> **Task**
What is the count of lines below that include "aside"? Reply with nothing else.

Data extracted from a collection
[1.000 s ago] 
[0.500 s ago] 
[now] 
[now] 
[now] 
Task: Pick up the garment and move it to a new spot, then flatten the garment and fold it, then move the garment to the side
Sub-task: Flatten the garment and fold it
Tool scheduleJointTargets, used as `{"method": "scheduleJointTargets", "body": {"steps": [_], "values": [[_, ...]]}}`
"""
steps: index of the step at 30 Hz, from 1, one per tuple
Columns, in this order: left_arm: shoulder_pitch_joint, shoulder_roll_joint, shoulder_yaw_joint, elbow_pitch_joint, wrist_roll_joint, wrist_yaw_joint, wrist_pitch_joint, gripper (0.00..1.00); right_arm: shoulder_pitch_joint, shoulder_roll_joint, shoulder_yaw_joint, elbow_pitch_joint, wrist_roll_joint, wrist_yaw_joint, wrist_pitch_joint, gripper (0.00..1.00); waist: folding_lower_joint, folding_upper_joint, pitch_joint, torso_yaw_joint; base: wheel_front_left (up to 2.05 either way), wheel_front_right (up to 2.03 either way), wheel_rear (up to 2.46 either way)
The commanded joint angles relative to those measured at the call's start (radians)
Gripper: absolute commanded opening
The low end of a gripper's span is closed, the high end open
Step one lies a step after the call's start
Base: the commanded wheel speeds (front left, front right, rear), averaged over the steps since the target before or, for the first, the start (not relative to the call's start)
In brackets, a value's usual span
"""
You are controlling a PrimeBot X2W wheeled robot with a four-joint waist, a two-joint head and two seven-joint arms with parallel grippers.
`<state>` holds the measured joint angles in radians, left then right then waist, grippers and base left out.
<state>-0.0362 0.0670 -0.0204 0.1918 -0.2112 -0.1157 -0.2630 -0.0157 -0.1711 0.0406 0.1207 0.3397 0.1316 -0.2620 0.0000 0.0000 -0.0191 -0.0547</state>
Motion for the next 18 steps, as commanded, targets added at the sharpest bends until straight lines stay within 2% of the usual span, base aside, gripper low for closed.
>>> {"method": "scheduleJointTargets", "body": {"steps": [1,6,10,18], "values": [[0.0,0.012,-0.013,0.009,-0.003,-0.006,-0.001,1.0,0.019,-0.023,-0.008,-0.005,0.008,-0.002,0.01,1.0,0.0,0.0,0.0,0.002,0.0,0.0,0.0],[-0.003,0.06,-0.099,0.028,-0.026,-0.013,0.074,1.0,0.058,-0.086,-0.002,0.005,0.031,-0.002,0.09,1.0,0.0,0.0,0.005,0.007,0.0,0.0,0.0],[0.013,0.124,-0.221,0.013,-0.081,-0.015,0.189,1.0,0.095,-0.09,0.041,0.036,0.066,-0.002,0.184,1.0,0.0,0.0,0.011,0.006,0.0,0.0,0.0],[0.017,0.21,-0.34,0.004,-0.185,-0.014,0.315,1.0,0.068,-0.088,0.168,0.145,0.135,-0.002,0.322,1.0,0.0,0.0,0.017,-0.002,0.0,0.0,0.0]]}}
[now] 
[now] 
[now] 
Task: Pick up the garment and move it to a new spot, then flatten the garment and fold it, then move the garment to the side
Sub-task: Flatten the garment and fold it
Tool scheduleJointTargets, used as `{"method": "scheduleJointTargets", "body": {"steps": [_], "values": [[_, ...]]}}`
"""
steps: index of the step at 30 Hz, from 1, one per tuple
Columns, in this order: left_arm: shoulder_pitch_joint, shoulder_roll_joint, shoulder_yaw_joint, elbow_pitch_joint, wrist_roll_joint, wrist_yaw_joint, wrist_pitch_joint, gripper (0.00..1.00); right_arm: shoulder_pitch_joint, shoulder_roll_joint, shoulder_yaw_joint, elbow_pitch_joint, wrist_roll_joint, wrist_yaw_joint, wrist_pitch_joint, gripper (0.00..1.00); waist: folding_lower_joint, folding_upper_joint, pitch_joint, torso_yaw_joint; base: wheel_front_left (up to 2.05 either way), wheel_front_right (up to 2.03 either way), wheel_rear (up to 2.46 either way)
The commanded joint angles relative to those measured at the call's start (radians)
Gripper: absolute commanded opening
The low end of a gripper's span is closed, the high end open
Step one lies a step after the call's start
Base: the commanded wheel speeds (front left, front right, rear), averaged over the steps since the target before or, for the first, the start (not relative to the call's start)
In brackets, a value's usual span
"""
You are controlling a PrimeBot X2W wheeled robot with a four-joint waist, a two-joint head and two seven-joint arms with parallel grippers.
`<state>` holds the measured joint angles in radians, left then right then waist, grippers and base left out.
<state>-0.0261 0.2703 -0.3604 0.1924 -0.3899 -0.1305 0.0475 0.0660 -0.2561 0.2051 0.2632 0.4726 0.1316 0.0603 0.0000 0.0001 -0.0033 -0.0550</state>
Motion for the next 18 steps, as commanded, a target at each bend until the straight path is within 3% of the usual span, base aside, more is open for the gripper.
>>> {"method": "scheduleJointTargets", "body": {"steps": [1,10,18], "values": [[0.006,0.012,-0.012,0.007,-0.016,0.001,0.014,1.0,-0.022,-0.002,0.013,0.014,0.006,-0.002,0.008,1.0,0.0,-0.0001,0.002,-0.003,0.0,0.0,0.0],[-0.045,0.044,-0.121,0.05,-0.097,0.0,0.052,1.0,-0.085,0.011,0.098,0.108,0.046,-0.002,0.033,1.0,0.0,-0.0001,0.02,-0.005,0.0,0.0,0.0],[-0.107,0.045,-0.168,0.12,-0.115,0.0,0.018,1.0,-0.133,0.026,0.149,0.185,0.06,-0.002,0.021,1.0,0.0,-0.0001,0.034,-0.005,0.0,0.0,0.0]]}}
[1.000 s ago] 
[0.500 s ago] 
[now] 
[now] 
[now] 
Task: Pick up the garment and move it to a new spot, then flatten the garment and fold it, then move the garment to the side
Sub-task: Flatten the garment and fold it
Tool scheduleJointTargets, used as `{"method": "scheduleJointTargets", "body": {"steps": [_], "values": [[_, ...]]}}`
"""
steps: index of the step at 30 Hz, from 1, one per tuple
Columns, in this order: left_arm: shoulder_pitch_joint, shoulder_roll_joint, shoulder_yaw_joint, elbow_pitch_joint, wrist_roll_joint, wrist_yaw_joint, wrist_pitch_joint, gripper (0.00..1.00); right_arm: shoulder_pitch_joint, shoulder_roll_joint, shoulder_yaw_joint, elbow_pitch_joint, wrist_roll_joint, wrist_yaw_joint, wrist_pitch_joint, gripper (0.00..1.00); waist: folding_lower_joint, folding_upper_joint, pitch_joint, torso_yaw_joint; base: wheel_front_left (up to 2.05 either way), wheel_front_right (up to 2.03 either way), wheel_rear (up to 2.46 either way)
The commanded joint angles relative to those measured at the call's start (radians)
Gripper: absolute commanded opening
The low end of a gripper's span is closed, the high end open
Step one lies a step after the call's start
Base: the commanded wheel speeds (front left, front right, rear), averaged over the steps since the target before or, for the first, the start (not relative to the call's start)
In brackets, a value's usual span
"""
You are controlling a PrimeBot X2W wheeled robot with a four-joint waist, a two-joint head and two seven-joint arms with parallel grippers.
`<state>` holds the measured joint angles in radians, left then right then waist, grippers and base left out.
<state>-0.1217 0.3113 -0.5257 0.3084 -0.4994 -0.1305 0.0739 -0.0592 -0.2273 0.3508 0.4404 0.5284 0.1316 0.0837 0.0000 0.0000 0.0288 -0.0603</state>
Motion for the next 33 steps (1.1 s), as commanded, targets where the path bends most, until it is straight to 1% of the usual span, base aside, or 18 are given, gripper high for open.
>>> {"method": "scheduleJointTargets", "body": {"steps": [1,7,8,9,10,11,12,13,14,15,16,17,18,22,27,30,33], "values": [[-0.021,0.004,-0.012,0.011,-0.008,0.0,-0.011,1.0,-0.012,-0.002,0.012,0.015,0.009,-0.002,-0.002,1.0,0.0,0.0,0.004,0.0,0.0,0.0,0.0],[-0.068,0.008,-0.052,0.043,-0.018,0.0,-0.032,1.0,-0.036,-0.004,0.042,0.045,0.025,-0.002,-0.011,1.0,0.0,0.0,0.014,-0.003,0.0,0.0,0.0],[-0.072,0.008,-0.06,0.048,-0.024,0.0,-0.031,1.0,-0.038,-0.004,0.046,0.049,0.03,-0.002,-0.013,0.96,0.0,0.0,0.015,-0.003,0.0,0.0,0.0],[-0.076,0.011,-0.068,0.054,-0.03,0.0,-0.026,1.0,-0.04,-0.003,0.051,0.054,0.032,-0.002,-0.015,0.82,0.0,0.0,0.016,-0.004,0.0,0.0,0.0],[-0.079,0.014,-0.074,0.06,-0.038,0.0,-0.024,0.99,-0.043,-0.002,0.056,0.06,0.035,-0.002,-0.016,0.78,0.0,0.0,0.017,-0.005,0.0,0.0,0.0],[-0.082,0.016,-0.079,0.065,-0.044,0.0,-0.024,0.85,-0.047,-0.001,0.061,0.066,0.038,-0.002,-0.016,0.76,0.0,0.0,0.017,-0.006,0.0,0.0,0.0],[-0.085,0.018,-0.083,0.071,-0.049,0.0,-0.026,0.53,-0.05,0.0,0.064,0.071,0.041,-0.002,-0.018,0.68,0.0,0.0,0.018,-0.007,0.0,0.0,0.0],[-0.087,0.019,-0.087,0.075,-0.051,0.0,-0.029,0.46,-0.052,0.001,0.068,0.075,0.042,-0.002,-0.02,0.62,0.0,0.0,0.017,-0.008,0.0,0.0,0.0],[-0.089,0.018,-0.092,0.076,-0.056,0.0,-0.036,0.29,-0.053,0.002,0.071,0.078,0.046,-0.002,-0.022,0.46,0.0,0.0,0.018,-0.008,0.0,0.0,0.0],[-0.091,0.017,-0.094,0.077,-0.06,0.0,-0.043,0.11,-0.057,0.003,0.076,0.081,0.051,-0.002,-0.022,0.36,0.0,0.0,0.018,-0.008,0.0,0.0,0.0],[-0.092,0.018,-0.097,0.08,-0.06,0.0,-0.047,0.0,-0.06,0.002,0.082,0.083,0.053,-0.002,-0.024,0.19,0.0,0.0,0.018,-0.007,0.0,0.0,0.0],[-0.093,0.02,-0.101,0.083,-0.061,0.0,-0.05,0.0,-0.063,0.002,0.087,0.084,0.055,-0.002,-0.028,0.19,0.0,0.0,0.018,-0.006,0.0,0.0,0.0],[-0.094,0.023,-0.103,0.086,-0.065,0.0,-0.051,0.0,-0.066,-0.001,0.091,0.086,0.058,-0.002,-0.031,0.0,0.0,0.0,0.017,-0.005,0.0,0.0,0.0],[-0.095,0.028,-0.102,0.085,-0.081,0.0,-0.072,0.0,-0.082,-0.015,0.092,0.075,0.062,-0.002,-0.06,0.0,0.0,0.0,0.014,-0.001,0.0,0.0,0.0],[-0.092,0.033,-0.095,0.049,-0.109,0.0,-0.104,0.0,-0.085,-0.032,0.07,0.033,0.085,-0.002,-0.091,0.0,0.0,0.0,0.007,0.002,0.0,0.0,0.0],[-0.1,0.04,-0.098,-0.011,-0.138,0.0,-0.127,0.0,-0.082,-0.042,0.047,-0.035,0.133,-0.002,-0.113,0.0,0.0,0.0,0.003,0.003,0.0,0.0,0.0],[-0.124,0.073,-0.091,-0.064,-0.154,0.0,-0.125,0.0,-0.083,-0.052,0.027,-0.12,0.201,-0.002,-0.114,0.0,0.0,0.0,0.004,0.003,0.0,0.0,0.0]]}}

> **Solved exercise**
3